TASK TO CARRY OUT: Your output should match the listing below word for word, without any images.

:::

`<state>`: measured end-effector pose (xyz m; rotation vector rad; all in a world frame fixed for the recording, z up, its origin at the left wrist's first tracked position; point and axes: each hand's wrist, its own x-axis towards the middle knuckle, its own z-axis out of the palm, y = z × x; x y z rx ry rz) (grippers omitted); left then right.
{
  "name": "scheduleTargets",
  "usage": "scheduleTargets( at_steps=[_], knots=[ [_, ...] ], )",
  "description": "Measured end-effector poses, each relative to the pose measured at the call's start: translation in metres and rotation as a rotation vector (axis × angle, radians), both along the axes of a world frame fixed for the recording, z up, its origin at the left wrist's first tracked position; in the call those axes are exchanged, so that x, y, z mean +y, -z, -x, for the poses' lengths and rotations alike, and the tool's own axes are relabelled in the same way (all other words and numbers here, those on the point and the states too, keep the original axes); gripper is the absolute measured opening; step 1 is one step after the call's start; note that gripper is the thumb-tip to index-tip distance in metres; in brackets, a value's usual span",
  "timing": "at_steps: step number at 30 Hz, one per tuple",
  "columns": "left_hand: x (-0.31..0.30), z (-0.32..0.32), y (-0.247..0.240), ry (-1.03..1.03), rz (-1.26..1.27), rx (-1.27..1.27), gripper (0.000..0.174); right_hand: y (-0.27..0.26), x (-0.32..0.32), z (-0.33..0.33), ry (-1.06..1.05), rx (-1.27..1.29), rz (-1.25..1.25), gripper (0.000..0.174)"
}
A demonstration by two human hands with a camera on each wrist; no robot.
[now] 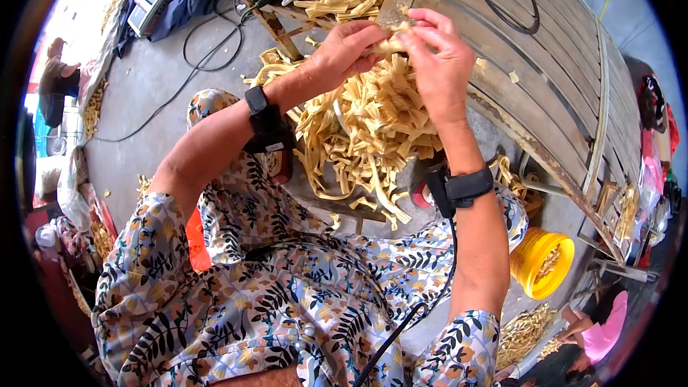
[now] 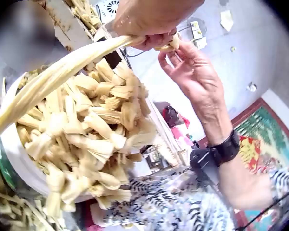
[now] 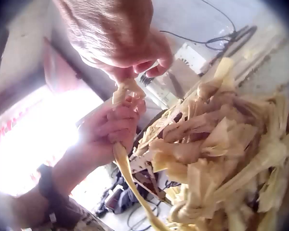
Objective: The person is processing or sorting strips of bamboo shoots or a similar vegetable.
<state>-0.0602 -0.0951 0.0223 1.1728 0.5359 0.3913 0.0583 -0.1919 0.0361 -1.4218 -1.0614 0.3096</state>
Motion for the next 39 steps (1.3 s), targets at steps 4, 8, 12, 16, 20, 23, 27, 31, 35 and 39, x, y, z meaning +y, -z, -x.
scheduleTargets(
  at_steps=[4, 8, 12, 16, 20, 23, 27, 31, 35, 39],
  knots=[
    [0.0, 0.011, -0.015, 0.191, 0.027, -0.071, 0.031, -0.004, -0.003, -0.028, 0.097, 0.431, -0.078, 0.01],
    [0.007, 0.013, -0.003, 0.277, -0.143, -0.072, 0.025, 0.0, -0.004, -0.029, 0.115, 0.568, -0.003, 0.014],
    [0.018, 0.022, 0.001, 0.437, 0.295, -0.155, 0.023, -0.009, -0.009, -0.021, -0.063, 0.656, 0.228, 0.02],
    [0.017, 0.021, 0.006, 0.502, 0.408, -0.168, 0.022, -0.007, -0.006, -0.004, -0.295, 0.604, 0.357, 0.021],
    [0.02, 0.02, 0.007, 0.544, 0.481, -0.206, 0.02, 0.0, -0.002, -0.001, -0.239, 0.697, 0.247, 0.014],
    [0.022, 0.021, 0.006, 0.497, 0.414, -0.173, 0.019, -0.005, -0.004, -0.009, -0.193, 0.748, 0.243, 0.012],
    [0.026, 0.021, 0.007, 0.513, 0.451, -0.179, 0.019, -0.004, -0.004, -0.013, -0.282, 0.801, 0.268, 0.013],
    [0.025, 0.022, 0.007, 0.504, 0.443, -0.121, 0.019, -0.007, 0.0, -0.005, -0.182, 0.591, 0.337, 0.016],
    [0.022, 0.021, 0.005, 0.475, 0.438, -0.079, 0.018, 0.002, 0.0, -0.016, -0.174, 0.593, 0.291, 0.017],
    [0.024, 0.02, 0.005, 0.469, 0.425, -0.092, 0.018, -0.003, 0.0, -0.021, -0.05, 0.642, 0.273, 0.017]
  ],
)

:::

COMPLETED EXERCISE:
`<state>`: measured end-effector pose (xyz m; rotation vector rad; all in a world frame fixed for the recording, z up, its origin at the left wrist's first tracked position; point and axes: each hand's wrist, its own x-axis towards the middle knuckle, its own z-axis out of the palm, y = z × x; x y z rx ry rz) (grippers omitted); left then right.
{
  "name": "scheduleTargets",
  "usage": "scheduleTargets( at_steps=[_], knots=[ [_, ...] ], )",
  "description": "Measured end-effector poses, each relative to the pose measured at the call's start: translation in metres and rotation as a rotation vector (axis × angle, radians), both along the axes of a world frame fixed for the recording, z up, its origin at the left wrist's first tracked position; in the call those axes are exchanged, so that x, y, z mean +y, -z, -x, for the poses' lengths and rotations alike, and the tool's own axes are relabelled in the same way (all other words and numbers here, those on the point and the states too, keep the original axes); gripper is the absolute measured opening; step 1 is one step after the call's start; note that gripper is the thumb-tip to index-tip distance in metres; in brackets, a value's usual span",
  "timing": "at_steps: step number at 30 Hz, one per tuple",
  "columns": "left_hand: x (-0.31..0.30), z (-0.32..0.32), y (-0.247..0.240), ry (-1.03..1.03), rz (-1.26..1.27), rx (-1.27..1.27), gripper (0.000..0.174); right_hand: y (-0.27..0.26), x (-0.32..0.32), z (-0.33..0.33), ry (-1.06..1.05), rx (-1.27..1.29), rz (-1.25..1.25), gripper (0.000..0.174)"
}
A demonstration by two human hands with a camera on each wrist; no robot.
[now] 
[now] 
[now] 
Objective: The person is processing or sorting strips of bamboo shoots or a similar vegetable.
<state>-0.0602 -0.0951 0.0223 1.1728 0.5359 0.3913 0.0583 -0.1919 0.0361 -1.4218 -1.0614 0.3096</state>
Motion for the next 39 steps (1.3 s), targets at steps 4, 8, 12, 16, 20, 23, 27, 31, 35 and 39, x, y, z meaning +y, -z, -x.
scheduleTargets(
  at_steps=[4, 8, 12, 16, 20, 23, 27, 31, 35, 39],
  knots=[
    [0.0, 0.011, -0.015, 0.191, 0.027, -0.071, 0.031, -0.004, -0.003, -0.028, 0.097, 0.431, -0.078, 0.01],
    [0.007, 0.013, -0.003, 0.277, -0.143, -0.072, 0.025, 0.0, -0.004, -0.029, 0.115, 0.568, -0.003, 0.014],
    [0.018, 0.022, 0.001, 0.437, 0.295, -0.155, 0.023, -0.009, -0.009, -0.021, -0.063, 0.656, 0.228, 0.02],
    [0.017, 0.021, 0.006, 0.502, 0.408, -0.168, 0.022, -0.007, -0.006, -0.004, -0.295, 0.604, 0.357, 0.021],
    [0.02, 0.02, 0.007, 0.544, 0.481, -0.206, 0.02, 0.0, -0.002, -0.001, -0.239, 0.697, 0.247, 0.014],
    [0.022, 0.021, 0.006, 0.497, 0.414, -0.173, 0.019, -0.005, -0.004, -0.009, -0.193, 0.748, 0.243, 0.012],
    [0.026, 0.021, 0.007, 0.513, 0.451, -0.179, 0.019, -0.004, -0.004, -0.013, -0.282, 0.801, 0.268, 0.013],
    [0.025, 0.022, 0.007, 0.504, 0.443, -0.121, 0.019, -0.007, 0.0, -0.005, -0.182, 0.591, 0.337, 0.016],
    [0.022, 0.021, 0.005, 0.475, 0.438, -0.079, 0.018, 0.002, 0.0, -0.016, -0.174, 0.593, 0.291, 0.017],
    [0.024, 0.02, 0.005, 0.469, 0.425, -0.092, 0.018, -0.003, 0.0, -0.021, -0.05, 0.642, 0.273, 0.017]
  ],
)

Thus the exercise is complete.